Batterio nel formaggio, nuovo processo per il Caseificio di Coredo, ancora in cura il bambino che rischiò di morire

Il procedimento penale sul caso del formaggio posto sotto sequestro per la presenza di Escherichia coli, un batterio che si trova nel latte crudo, per la terza volta riapproda in Tribunale.

La procura di Trento, infatti, ha emesso un nuovo decreto di citazione a giudizio nei confronti del legale rappresentante del caseificio sociale di Coredo, Lorenzo Biasi e del casaro responsabile del piano di controllo, Gianluca Fornasari. L’udienza è stata fissata per il 9 aprile.

Il quadro delle accuse non cambia: il rinnovo della citazione nasce da questioni procedurali. Nell’udienza che era stata celebrata nell’autunno 2019 il giudice aveva infatti accolto l’eccezione sollevata dalla difesa dei due imputati, secondo la quale la precedente citazione a giudizio era nulla, dal momento che era stata fatta senza avere proceduto all’interrogatorio richiesto.

Il giudice aveva quindi rimesso gli atti al pm.

La procura aveva dunque rinnovato l’avviso di conclusione delle indagini e, non avendo ricevuto alcuna richiesta di interrogatorio entro i venti giorni, aveva proceduto con la citazione in giudizio. Ma per la difesa degli imputati doveva ritenersi valida la richiesta di interrogatorio fatta ancora prima della seconda citazione. Un’eccezione accolta dal giudice.

Ora, dunque, si torna in aula. Il quadro delle accuse, come detto, non cambia, viene solo formulato in modo più articolato rispetto alle presunte violazioni commesse.

La prima - secondo l’accusa - è quella dell’articolo 5, lettera c della legge 283 del 1962 (Disciplina igienica della produzione e della vendita delle sostanze alimentari e delle bevande). Biasi, in particolare, perché - secondo la ricostruzione degli inquirenti - nella sua qualità di presidente avrebbe prodotto e immesso nel circuito commerciale prodotti caseari con cariche microbiche superiori ai limiti di legge (Stec e escherichia coli) non prestando la dovuta attenzione alla necessità di richiedere a Trentingrana Concast ispezioni sul campo per la verifica delle condizioni igieniche delle aziende dei conferitori, alla necessità di sottoporre ad analisi il formaggio Due Laghi crudo prodotto con latte crudo per la ricerca di escherichia coli prima della sua immissione in commercio e di verificare il rispetto del periodo di stagionatura minima di 60’ giorni prima della sua immissione in commercio per l’abbattimento della carica batterica.
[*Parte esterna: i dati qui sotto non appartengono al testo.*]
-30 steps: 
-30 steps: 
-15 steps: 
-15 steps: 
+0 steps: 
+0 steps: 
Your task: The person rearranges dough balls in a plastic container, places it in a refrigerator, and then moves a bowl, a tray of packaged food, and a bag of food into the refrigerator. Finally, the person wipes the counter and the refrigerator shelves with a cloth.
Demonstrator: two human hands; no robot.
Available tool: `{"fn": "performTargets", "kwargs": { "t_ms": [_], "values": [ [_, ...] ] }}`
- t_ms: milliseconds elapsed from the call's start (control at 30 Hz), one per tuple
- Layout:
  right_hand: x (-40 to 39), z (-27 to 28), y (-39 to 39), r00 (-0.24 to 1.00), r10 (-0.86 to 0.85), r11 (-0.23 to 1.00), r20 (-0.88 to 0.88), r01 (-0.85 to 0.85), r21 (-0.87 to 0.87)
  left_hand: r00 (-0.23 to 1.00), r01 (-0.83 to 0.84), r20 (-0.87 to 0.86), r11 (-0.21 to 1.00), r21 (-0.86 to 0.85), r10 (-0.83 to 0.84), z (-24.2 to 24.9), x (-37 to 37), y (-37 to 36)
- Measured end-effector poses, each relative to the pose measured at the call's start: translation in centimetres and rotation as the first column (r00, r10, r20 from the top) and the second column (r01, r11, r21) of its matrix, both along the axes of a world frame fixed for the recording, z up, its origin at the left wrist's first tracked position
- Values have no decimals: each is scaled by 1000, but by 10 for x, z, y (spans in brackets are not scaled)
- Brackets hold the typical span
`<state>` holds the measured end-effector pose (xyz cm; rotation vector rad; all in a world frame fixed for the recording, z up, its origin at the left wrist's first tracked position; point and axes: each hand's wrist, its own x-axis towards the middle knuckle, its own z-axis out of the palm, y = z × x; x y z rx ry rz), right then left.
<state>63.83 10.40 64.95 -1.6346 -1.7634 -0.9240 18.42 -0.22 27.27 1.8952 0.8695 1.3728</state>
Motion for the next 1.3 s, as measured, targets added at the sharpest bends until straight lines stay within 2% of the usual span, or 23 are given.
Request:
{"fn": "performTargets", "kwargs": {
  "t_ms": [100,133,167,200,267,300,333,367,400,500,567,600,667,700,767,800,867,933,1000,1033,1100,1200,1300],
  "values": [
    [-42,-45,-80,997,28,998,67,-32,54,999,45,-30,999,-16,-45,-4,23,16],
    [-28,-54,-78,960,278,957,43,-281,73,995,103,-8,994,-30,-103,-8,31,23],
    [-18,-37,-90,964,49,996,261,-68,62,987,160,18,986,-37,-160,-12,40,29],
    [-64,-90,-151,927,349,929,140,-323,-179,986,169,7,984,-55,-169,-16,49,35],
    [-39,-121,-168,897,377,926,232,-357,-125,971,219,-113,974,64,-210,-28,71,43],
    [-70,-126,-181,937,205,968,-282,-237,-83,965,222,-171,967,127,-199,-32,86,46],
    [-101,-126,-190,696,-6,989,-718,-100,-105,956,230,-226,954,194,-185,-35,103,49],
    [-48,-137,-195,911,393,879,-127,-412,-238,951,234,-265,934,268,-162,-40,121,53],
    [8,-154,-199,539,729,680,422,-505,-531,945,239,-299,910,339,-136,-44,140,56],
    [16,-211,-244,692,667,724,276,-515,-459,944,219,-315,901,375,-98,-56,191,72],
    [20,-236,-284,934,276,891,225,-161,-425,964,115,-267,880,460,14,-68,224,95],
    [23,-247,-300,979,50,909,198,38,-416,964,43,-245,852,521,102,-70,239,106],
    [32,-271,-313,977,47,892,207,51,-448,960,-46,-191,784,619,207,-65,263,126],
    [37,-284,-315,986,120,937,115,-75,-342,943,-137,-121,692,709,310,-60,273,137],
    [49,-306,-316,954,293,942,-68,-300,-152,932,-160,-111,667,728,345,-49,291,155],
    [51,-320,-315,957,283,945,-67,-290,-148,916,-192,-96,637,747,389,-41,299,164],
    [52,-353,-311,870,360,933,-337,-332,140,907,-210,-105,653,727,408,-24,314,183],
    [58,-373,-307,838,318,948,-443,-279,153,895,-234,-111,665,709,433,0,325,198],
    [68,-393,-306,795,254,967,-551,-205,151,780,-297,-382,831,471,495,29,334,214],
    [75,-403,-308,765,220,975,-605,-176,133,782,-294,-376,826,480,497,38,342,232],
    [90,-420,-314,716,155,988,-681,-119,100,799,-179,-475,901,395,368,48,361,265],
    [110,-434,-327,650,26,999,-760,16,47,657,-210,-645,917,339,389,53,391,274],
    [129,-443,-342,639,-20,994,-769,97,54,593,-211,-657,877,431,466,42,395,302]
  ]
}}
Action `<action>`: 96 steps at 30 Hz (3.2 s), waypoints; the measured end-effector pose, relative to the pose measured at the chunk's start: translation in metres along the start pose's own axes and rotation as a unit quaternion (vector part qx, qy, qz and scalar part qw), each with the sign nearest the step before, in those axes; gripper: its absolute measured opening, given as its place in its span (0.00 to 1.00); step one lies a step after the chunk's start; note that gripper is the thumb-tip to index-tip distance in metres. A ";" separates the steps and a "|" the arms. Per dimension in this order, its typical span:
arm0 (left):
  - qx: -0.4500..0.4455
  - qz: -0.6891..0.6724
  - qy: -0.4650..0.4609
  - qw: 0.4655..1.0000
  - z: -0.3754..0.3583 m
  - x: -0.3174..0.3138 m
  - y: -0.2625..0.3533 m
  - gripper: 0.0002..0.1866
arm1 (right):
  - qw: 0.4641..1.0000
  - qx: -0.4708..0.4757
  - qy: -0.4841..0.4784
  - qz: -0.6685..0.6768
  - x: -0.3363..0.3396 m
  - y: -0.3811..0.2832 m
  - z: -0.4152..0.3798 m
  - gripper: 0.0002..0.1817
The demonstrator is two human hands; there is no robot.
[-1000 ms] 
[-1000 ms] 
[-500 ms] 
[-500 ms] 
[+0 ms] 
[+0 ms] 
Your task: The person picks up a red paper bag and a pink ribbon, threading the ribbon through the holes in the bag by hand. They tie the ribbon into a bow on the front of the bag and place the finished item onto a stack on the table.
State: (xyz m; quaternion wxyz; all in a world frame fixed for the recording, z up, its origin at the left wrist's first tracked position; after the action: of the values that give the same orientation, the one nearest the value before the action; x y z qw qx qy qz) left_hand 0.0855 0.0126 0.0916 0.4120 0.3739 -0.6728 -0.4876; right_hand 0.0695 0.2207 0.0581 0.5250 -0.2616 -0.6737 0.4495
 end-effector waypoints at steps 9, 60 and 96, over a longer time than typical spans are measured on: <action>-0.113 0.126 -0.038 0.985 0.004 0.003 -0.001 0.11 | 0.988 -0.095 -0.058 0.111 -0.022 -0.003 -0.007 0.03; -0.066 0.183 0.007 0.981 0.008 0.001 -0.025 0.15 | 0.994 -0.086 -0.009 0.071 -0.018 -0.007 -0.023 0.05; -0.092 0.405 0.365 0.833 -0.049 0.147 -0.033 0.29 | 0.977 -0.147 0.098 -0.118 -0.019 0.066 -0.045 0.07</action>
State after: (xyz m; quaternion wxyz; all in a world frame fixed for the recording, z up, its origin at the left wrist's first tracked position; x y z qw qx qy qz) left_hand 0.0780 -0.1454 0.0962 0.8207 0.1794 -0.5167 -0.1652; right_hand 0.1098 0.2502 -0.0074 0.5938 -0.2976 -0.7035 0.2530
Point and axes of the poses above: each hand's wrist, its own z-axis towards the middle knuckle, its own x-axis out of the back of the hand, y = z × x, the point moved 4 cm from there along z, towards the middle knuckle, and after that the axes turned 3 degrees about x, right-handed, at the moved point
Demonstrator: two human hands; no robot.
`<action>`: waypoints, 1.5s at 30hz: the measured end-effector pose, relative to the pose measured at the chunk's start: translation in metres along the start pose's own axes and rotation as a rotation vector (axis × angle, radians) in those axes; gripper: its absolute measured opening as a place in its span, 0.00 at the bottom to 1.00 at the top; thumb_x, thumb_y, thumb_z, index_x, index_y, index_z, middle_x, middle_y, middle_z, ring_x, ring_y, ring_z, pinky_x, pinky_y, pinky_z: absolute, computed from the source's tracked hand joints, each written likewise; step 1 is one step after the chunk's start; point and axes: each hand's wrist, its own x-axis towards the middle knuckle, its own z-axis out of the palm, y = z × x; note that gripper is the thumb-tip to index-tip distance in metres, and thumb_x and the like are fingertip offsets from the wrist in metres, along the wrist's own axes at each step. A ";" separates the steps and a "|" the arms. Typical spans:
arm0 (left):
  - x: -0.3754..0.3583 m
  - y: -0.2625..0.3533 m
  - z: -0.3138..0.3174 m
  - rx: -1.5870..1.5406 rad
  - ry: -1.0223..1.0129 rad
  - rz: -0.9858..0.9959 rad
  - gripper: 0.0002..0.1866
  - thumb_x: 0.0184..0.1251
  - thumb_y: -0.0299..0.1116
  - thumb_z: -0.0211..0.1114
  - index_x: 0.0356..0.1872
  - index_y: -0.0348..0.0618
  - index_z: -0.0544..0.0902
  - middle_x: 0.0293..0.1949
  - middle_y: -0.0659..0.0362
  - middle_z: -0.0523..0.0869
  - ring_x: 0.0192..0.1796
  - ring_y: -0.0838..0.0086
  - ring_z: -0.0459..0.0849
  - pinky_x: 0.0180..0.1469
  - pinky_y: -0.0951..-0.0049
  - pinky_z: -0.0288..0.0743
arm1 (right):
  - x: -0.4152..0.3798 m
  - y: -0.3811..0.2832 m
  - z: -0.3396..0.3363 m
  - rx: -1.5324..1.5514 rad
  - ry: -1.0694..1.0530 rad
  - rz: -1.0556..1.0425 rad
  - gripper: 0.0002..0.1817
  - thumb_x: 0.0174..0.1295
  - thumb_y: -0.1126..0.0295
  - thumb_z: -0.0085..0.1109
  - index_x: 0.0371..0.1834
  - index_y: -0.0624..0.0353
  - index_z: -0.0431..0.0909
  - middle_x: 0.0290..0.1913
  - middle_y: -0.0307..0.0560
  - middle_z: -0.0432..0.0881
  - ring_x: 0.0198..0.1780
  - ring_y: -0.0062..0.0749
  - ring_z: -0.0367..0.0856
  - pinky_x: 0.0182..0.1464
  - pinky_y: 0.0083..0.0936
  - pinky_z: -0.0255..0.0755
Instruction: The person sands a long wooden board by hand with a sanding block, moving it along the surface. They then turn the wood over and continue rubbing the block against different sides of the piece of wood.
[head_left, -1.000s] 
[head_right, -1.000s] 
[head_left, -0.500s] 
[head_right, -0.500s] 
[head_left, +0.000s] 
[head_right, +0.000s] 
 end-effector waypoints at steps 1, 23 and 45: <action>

A Fornasari, invece, viene contestato di avere omesso di richiedere le necessarie analisi per la ricerca di escherichiacoli e di non avere richiesto a Trentingrana Concast di effettuare delle ispezioni volte ad accertare le condizioni igienico sanitarie delle stalle dei conferitori, non provvedendo al ritiro cautelativo del prodotto successivamente all’evento.

La seconda imputazione riguarda invece la presunta omessa ottemperanza a quanto disposto dall’Unità operativa di igiene e sanità pubblica veterinaria di Cles il 30 giugno 2017, con la quale veniva imposto al presidente di fare un richiamo agli allevatori affinché facessero una pulizia e una disinfestazione in fase di mungitura più corretta. Contestazioni, va detto, che i due imputati hanno sempre respinto, sostenendo di avere sempre operato con correttezza.

Parte offesa nel procedimento è Giovanni Battista Maestri, il padre del bambino che era stato male dopo avere mangiato formaggio prodotto con latte crudo (ad oggi ancora in cura). Formaggio che, secondo la ricostruzione dei carabinieri del Nas, responsabili delle indagini, era stato acquistato presso il caseificio. L’uomo, che si è costituito parte civile attraverso l’avvocato Paolo Chiariello, auspica che il processo possa finalmente iniziare per fare piena luce sulla vicenda: «Possono utilizzare tutti gli stratagemmi che vogliono, possono fare tutto l’ostruzionismo che vogliono, ma io la verità la conosco e questa verrà certificata - sottolinea - Abbiano il coraggio di discutere il caso in tribunale e non avvalersi di ridicole astuzie per non affrontare il giudizio del giudice».